■ Your assignment ■
Which lines of the listing hold the string "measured"? Show each of them.
□ □ □ □
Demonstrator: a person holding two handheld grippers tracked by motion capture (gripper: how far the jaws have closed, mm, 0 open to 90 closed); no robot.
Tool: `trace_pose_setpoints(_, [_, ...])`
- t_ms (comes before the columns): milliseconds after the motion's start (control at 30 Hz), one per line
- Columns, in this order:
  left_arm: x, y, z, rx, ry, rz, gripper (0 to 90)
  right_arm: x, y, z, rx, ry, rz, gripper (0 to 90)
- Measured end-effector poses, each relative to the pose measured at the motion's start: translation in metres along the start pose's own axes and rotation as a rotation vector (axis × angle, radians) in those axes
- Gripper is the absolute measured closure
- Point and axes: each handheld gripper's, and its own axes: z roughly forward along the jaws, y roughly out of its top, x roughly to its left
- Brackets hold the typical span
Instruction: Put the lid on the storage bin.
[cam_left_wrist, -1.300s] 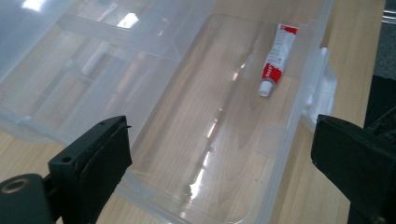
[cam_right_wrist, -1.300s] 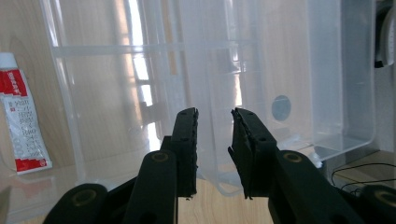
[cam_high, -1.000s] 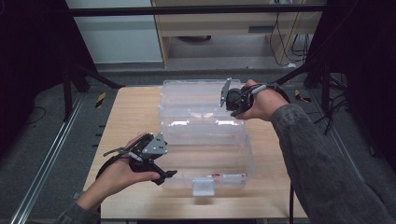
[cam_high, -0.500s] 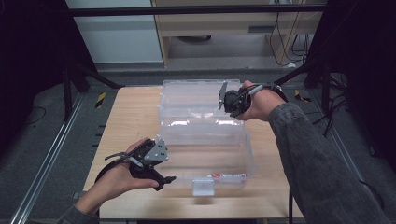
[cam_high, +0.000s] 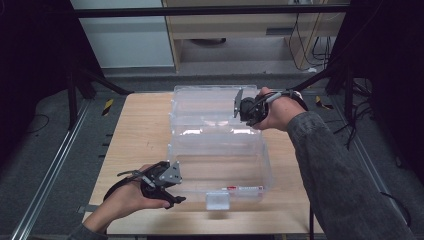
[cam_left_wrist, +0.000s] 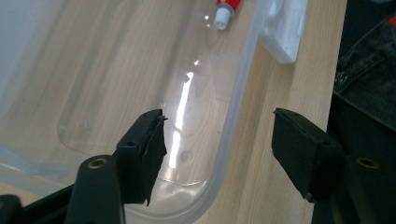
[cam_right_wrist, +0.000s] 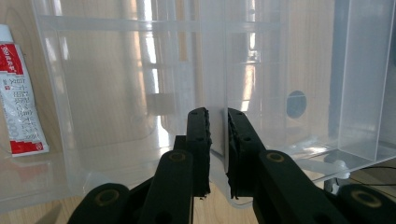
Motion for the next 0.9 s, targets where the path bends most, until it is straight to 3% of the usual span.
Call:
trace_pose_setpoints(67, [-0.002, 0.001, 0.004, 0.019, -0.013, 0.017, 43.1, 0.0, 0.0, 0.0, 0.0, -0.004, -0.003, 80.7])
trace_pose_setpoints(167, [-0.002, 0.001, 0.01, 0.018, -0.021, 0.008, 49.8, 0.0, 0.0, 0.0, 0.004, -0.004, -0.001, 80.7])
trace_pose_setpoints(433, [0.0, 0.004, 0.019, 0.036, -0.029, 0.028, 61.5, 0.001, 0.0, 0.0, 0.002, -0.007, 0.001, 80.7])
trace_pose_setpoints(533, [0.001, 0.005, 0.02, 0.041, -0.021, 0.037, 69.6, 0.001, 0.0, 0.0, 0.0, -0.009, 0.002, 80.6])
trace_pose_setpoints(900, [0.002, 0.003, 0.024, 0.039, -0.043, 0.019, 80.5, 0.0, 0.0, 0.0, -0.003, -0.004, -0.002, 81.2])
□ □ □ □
■ Worked solution ■
- Measured end-effector poses, each relative to the pose measured at the motion's start: translation in metres along the start pose's own axes and rotation as a rotation vector (axis × angle, radians) in those axes
- Gripper is the absolute measured closure

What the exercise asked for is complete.